What to do -
What you need to do is retype every entry exactly as written.

[Records contained in a dataset]
#####

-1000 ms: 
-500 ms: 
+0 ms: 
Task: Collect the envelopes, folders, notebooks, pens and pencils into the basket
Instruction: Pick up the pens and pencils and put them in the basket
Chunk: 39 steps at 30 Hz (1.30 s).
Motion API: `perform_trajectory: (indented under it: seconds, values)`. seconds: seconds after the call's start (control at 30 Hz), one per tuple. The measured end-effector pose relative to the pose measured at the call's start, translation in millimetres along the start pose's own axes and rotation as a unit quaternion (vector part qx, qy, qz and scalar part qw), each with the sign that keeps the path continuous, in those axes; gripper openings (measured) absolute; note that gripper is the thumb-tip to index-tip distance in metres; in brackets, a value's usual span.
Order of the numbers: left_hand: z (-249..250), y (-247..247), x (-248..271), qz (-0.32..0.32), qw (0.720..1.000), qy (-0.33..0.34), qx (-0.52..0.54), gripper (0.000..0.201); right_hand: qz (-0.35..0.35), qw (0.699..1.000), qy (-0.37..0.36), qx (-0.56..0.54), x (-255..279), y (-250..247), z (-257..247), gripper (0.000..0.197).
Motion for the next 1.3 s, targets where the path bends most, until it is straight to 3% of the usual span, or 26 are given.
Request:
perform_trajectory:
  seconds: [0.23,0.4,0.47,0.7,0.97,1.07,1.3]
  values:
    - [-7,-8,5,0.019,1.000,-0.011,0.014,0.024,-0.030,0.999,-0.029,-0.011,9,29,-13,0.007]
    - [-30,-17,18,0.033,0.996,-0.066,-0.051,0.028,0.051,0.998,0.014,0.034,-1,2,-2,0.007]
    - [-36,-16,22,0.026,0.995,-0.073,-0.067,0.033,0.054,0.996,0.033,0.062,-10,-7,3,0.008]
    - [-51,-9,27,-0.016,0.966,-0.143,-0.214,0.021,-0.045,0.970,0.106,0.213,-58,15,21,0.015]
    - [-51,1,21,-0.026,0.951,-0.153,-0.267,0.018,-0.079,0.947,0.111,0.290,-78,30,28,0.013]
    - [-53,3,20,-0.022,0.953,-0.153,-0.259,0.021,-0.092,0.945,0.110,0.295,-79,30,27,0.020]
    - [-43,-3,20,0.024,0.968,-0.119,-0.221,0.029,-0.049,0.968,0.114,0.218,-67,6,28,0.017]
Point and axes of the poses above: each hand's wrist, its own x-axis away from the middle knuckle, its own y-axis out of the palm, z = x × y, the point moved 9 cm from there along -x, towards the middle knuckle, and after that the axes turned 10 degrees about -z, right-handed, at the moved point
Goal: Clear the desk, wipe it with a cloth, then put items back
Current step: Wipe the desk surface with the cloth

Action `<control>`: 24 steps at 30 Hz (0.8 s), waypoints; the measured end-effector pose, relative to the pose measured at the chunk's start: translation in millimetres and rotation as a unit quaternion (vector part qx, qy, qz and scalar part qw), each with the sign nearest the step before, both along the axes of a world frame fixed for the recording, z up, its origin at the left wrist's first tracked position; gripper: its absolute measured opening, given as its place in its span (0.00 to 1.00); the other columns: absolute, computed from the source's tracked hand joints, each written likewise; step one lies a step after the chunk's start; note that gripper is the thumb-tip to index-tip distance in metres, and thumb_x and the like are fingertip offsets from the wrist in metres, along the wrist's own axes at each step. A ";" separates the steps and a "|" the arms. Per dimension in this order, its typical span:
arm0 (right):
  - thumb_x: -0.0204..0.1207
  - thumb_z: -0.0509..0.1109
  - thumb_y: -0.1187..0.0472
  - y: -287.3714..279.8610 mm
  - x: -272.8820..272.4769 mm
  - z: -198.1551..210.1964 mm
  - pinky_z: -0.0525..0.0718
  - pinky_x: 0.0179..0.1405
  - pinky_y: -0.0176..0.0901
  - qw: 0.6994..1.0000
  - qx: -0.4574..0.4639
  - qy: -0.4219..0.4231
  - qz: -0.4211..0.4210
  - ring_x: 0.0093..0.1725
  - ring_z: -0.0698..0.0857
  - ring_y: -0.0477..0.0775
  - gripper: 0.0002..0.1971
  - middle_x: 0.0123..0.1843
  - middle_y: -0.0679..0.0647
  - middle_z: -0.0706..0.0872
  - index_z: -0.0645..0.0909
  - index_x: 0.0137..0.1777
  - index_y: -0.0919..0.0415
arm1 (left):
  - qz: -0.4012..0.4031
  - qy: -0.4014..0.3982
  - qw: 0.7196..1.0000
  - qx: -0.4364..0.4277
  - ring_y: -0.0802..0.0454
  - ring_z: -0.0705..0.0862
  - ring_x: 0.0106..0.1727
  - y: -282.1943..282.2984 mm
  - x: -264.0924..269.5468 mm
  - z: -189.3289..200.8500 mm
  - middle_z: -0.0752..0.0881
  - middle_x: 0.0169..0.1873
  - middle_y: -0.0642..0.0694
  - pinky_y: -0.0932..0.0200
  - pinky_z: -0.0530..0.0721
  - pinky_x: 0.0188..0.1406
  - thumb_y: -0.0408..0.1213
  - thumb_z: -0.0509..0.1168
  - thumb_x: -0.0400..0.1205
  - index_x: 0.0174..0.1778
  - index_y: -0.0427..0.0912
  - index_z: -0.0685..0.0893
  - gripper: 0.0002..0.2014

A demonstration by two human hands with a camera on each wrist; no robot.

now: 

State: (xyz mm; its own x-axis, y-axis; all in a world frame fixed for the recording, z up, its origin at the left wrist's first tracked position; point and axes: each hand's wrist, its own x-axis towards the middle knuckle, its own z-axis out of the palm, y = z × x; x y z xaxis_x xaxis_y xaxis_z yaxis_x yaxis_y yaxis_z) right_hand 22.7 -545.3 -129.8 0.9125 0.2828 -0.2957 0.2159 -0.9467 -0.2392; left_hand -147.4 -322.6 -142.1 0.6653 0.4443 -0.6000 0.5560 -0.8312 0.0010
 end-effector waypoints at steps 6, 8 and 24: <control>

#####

Exercise result -
-1000 ms: 
-500 ms: 
+0 ms: 
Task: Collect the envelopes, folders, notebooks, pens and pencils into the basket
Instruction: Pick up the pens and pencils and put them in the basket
Chunk: 39 steps at 30 Hz (1.30 s).
Motion API: `perform_trajectory: (indented under it: seconds, values)`. seconds: seconds after the call's start (control at 30 Hz), one per tuple. The measured end-effector pose relative to the pose measured at the call's start, translation in millimetres along the start pose's own axes and rotation as a unit quaternion (vector part qx, qy, qz and scalar part qw), each with the sign that keeps the path continuous, in those axes; gripper openings (measured) absolute; note that gripper is the thumb-tip to index-tip distance in metres; in brackets, a value's usual span.
Order of the numbers: left_hand: z (-249..250), y (-247..247), x (-248..271), qz (-0.32..0.32), qw (0.720..1.000), qy (-0.33..0.34), qx (-0.52..0.54), gripper (0.000..0.201); right_hand: qz (-0.35..0.35), qw (0.699..1.000), qy (-0.37..0.36), qx (-0.56..0.54), x (-255..279), y (-250..247), z (-257..247), gripper (0.000..0.197).
Motion for the next 1.3 s, targets where the path bends most, until it is straight to 3% of the usual span, or 26 are given.
Request:
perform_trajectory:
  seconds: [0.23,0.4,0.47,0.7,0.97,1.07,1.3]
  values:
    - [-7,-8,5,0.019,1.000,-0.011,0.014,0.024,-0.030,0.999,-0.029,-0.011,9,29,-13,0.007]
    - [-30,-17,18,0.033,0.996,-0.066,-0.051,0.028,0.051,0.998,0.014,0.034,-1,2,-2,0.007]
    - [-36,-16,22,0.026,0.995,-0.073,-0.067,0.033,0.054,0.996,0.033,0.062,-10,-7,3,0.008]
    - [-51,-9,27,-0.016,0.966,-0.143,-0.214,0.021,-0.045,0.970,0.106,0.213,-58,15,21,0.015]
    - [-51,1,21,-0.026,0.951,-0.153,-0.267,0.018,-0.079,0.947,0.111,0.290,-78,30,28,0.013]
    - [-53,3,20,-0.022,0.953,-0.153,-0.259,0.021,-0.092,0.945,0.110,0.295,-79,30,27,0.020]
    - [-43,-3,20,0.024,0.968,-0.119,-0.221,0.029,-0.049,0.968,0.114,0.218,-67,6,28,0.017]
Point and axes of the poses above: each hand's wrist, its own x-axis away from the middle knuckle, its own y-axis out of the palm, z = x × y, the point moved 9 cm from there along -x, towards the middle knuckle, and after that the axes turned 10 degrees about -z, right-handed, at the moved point
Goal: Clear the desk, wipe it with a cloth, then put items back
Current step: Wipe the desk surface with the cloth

Action `<control>`: 24 steps at 30 Hz (0.8 s), waypoints; the measured end-effector pose, relative to the pose measured at the chunk's start: translation in millimetres and rotation as a unit quaternion (vector part qx, qy, qz and scalar part qw), each with the sign nearest the step before, both along the axes of a world frame fixed for the recording, z up, its origin at the left wrist's first tracked position; gripper: its absolute measured opening, given as its place in its span (0.00 to 1.00); the other columns: absolute, computed from the source's tracked hand joints, each written likewise; step one lies a step after the chunk's start; note that gripper is the thumb-tip to index-tip distance in metres, and thumb_x and the like are fingertip offsets from the wrist in metres, along the wrist's own axes at each step. A ";" separates the steps and a "|" the arms. Per dimension in this order, its typical span:
arm0 (right):
  - thumb_x: -0.0204..0.1207
  - thumb_z: -0.0509..0.1109
  - thumb_y: -0.1187..0.0472
  - y: -287.3714..279.8610 mm
  - x: -272.8820..272.4769 mm
  - z: -198.1551..210.1964 mm
  - pinky_z: -0.0525..0.0718
  - pinky_x: 0.0179..0.1405
  - pinky_y: -0.0176..0.0901
  - qw: 0.6994..1.0000
  - qx: -0.4574..0.4639
  - qy: -0.4219..0.4231
  - qz: -0.4211..0.4210
  - ring_x: 0.0093..0.1725
  - ring_z: -0.0698..0.0857
  - ring_y: -0.0477..0.0775
  - gripper: 0.0002..0.1971
  - middle_x: 0.0123..0.1843
  - middle_y: -0.0679..0.0647
  - middle_z: -0.0706..0.0872
  - index_z: -0.0645..0.0909
  - index_x: 0.0137..0.1777
  - index_y: -0.0919..0.0415
arm1 (left):
  - qz: -0.4012..0.4031
  - qy: -0.4014..0.3982
  - qw: 0.7196..1.0000
  - qx: -0.4364..0.4277
  - ring_y: -0.0802..0.0454
  - ring_z: -0.0705..0.0862
  - ring_x: 0.0106..0.1727
  - y: -282.1943..282.2984 mm
  - x: -264.0924..269.5468 mm
  - z: -189.3289..200.8500 mm
  - middle_z: -0.0752..0.0881
  - middle_x: 0.0169..0.1873
  - middle_y: -0.0642..0.0694
  - pinky_y: -0.0932..0.0200
  - pinky_z: -0.0530..0.0721
  - pinky_x: 0.0188..0.1406
  - thumb_y: -0.0408..0.1213
  - thumb_z: -0.0509..0.1168
  - thumb_x: -0.0400..0.1205
  - index_x: 0.0174..0.1778
  - index_y: -0.0427..0.0912
  - index_z: -0.0685..0.0893
  - gripper: 0.0002..0.2014

A demonstration by two human hands with a camera on each wrist; no robot.

now: 

State: (xyz mm; its own x-axis, y-axis; all in a world frame fixed for the recording, z up, its origin at the left wrist's first tracked position; point and axes: each hand's wrist, its own x-axis towards the middle knuckle, its own z-axis out of the palm, y = z × x; x y z xaxis_x xaxis_y xaxis_z yaxis_x yaxis_y yaxis_z) right_hand 22.7 -545.3 -129.8 0.9125 0.2828 -0.2957 0.2159 -0.9467 -0.2392; left_hand -147.4 -322.6 -142.1 0.6653 0.4443 -0.6000 0.5560 -0.8312 0.0010
 end-effector waypoints at steps 6, 8 and 24: <control>

This exercise has now been fully answered.